Il respiro dall'altra parte si fece più greve, neanche l'oscurità poteva smussarlo. Eppure era da lì che proveniva. Dal buio del suo cuore. Camila restò in ascolto, sperò che la sua tesi non fosse motivo di motteggio, ma nella sua attesa c'era anche altro. Una sensazione a cui non poteva attribuire definzione, ma sapeva che anche quella nasceva da un'oscurità: quella del suo battito.
«Ho detto che ti voglio morta, ma non ho mai detto che sarò io ad ucciderti.» Se per un attimo l'affermazione prosciugò la gola della donna, il momento successivo l'altra aveva già pronto in serbo l'attacco finale.
«E poi, io non sparo alle persone indifese. Mi piace vincere sapendo che l'ho meritata la vittoria.» Le stava forse confessando che le avrebbe sparato solo quando si sarebbero ritrovate faccia a faccia? Camila non vedeva l'ora.
«Ti ringrazio per la preoccupazione. Sono in splendida forma adesso, quindi la prossima volta che ci incontreremo porta il caricatore pieno.» Attaccò, sbatacchiando lo smartphone contro il bancone della cucina. Non aveva idea di che sogni avrebbe potuto avere quella notte.

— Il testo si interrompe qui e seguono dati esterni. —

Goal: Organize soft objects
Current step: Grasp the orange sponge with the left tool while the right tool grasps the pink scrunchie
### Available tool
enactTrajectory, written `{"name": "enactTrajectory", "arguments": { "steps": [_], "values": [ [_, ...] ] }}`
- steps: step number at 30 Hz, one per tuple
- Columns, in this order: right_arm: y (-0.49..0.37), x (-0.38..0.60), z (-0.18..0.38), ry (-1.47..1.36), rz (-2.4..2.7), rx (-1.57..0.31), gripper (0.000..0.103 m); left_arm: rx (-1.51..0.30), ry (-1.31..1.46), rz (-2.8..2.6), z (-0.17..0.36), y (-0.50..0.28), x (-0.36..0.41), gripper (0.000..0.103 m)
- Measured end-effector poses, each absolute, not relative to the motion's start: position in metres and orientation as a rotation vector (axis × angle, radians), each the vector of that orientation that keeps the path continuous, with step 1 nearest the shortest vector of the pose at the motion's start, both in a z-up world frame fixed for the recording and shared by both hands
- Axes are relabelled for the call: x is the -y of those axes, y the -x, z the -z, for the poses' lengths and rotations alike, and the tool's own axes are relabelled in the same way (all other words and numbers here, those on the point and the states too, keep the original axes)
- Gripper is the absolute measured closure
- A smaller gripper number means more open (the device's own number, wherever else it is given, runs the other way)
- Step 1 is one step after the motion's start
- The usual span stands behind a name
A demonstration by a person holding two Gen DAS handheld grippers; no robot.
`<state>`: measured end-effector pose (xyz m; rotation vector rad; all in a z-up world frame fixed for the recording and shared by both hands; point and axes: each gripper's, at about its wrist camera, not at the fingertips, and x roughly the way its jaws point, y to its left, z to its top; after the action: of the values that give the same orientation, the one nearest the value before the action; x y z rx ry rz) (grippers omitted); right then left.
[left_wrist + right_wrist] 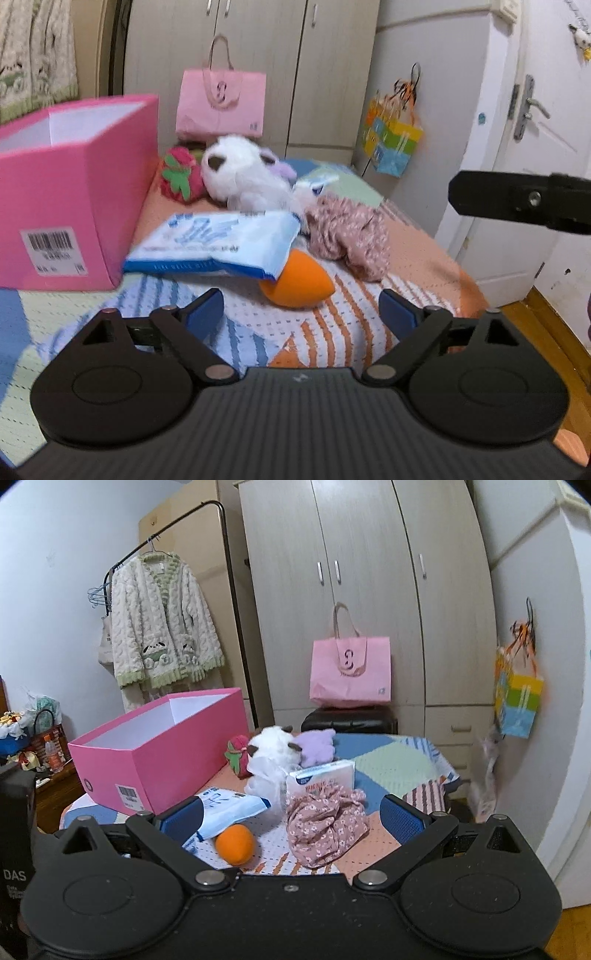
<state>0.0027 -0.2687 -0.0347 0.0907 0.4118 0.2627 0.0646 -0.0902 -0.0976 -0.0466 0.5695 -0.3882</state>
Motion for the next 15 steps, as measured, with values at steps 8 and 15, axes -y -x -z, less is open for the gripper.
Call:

La mattina dopo si trascinò fiaccamente fuori dal letto. I ritmi erano insostenibili persino per un'agente addestrata come lei. Stava asciugando i capelli, ancora non aveva nemmeno la maglietta addosso quando udì un rumore al panino di sotto.
Drizzò le orecchie, ma i suoi pensieri macabri si dissolsero nella voce cordiale di Dinah. «Ti ho portato la colazione!» Camila tirò un sospiro di sollievo, anche se l'adrenalina svanì malcontenta.
Inforcò I primi indumenti raccattati e scese ancora scalza al piano di sotto. Dinah si era seduta al tavolo della cucina con un sacchetto bianco ancora incartato di fronte a lei.
«Spero che tu non lasci la porta sempre aperta.» Inarcò un sopracciglio scettica.
Camila corrugò la fronte e scosse la testa. Se ne era dimenticata solo per la troppa stanchezza.
«Spero che tu non entri in ogni casa aperta.» Ribattè sarcastica, guadagnando un mezzo sorriso.
«Touchè.»
Camila si sedette di fronte alla collega dopo aver messo il caffè a riscaldare. Il primo croissant lo scelse lei, dato che ve ne era solo uno alla crema e lei voleva quello.
«Camila,» iniziò deglutendo a capo basso. «Mi dispiace per ciò che ho detto all'ospedale. So che tu non pensi quelle cose.»
La donna masticò lentamente il boccone. Nemmeno lei sapeva cosa pensare. Ma sicuramente cosa dire si.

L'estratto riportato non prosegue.